'We are all growing' (WPA Pool-Ben Birchall/Getty Images)

Nansledan is a partially built village on a hill at Newquay: the wind blows through, almost knocking me off my feet. The Cornish housing crisis is a paradigm of the national one: towns filled with holiday lets and Airbnbs while locals live in caravans or appallingly maintained rental accommodation because prices are so high. Here is a potential solution from the King, of all folk: he dreamt it when he was still Duke of Cornwall, a title now passed to the Prince of Wales. Nansledan (“broad valley” in Cornish) is built on duchy land to duchy specifications by duchy-approved builders. It is the sequel to Poundbury, the King’s ideal town in Dorset, which appears as you drive on the A35 towards Dorchester, with the same, doubtless unconscious, impact of a medieval fortress on an escarpment.
So feudalism returns to save us from ourselves and, like feudalism, Nansledan has a wild charisma. There is a granite obelisk at the roundabout, by the kind of Art Deco building you might see on the finer parts of the North Circular. It is made of Bodmin granite, and it marks the King’s first visit to Nansledan in 2014. I spend three days here — I was trapped after one of Cornwall’s rare snow flurries — and I think I know a lot about the king from the village that walked out of his head. There is something sensitive and thwarted about him — his watercolours are idealistic, and fragile — and Nansledan mirrors this. There are bird nooks in the walls of cottages, a herd of cows browsing in a wildflower meadow, and solar panels on roofs designed to look like slate. The school looks like the Overlook Hotel in The Shining — it has stolen its roofline — but that is a rare mistake, and surely not his. Everyone remarks on his taste.
There is a master plan. It shows sector after sector rising over 25 years, courtesy of approved builders: Morrish Homes; Wainhomes; C G Fry and Son. Eventually it will have 4,000 homes, produce one job in Nansledan for every household, and will meet up with Newquay Orchard, another expression of the king’s preoccupations, across the valley. (A stone at the base of a tree in the orchard says, rather ruefully: “We are all growing.”) It has principles which summon a village of the past, but with pain scrubbed out. There is no typhoid or indentured servitude here, though people are appreciative of the king, and talk about him fondly: “You know he’s coming when people start sweeping things up, and finishing houses.” I pity the republicans here, who statistically must exist, but people will do a lot for good housing nowadays.
Everything is within walking distance to discourage cars. Small independent businesses are favoured, though a Little Waitrose made it into Queen Mother Square in Poundbury, possibly because it stocks Waitrose Duchy Organic. Apprenticeships of traditional crafts are promoted, as is renewable energy. Freeholders must sign a covenant agreeing to maintain their buildings according to duchy principles, and holiday lettings and the placing of whole buildings on Airbnb are banned. Of the housing, 30% is reserved for social housing, affordable housing, and shared ownership — a high proportion for Cornwall and for England — and it took a royal duchy to do it.

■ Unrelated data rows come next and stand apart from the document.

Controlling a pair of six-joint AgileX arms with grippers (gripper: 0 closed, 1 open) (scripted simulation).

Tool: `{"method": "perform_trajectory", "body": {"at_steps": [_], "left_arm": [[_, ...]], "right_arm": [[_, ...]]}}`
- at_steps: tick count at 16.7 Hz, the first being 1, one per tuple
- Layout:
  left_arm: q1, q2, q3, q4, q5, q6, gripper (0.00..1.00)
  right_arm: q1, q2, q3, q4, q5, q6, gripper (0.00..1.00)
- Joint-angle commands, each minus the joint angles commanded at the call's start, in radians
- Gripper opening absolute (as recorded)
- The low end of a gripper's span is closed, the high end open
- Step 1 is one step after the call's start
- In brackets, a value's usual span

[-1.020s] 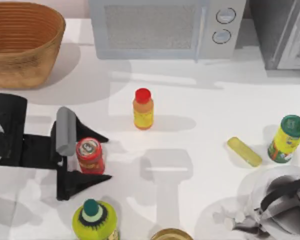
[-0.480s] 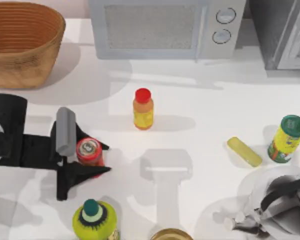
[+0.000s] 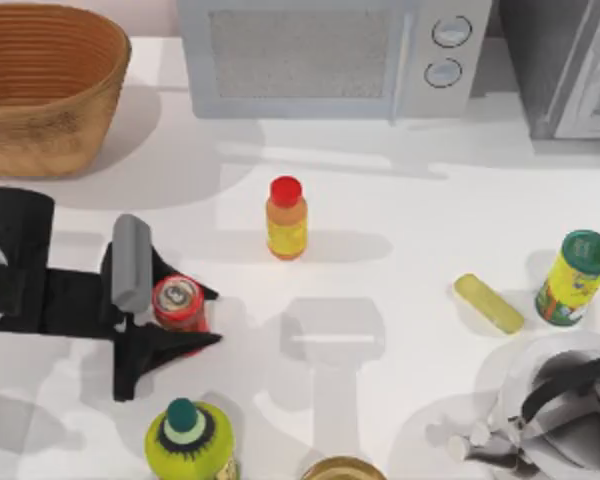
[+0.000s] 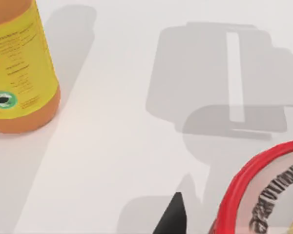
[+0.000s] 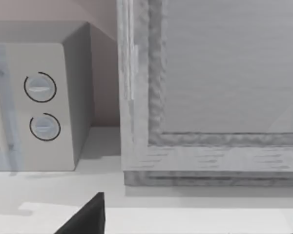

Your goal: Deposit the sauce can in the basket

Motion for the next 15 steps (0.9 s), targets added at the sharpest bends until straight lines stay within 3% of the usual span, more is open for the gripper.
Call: {"method": "perform_trajectory", "body": {"at_steps": [6, 15], "left_arm": [[0.009, 0.002, 0.092, -0.065, 0.011, -0.015, 0.00], [0.076, -0.003, 0.600, -0.322, 0.073, -0.054, 0.00]], "right_arm": [[0.000, 0.000, 0.000, 0.000, 0.000, 0.000, 1.00], [0.000, 0.000, 0.000, 0.000, 0.000, 0.000, 1.00]]}}
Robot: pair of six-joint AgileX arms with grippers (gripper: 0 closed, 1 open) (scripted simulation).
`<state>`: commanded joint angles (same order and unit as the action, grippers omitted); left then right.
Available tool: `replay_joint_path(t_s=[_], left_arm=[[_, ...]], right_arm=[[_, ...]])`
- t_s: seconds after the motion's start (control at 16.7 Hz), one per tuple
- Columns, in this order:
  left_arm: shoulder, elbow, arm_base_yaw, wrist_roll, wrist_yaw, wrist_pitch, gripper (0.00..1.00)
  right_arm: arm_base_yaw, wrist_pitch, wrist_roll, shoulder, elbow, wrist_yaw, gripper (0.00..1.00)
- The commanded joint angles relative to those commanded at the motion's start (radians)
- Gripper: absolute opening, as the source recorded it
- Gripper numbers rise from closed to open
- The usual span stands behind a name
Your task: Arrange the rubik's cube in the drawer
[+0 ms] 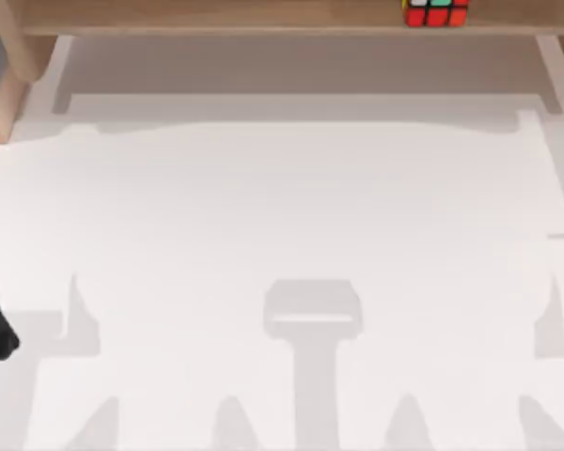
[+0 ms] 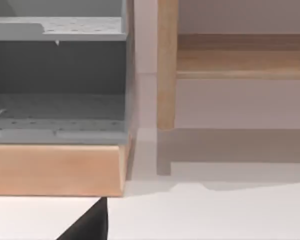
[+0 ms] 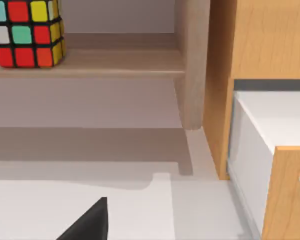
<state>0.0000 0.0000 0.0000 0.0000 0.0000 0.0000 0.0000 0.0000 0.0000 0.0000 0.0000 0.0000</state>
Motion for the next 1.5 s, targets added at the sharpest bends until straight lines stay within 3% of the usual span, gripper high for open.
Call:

I have only lived in old houses and older towns, and nothing prepares me for the oddness of Nansledan. I’ve never seen a village like it: there are no road markings, no mature trees, no church, no pub and, for a village, very few people. Mothers with buggies flee past, out of the wind; young children scoot on pristine streets. There is a glut of parking, which is astonishing for Cornwall: Elysium.
Art Deco is where the king’s clock stops. Otherwise, Nansledan winds its way from medieval through Queen Anne to neat Victorian cottages. They are painted in pastels, like that street in Notting Hill: pale pink, pale blue, pale green. Nansledan: meet Instagram. The impression is of a box of macaroons stranded on a hill, stamped with a crown: a Duchy Original village, and it is both addictive and curiously oppressive, due to the intensity of its vision. I have a fantasy that he lives here in an ice-blue Victorian pastiche cottage, sticking his nose out of his door, and sniffing his cherry trees. I think he should: it is his.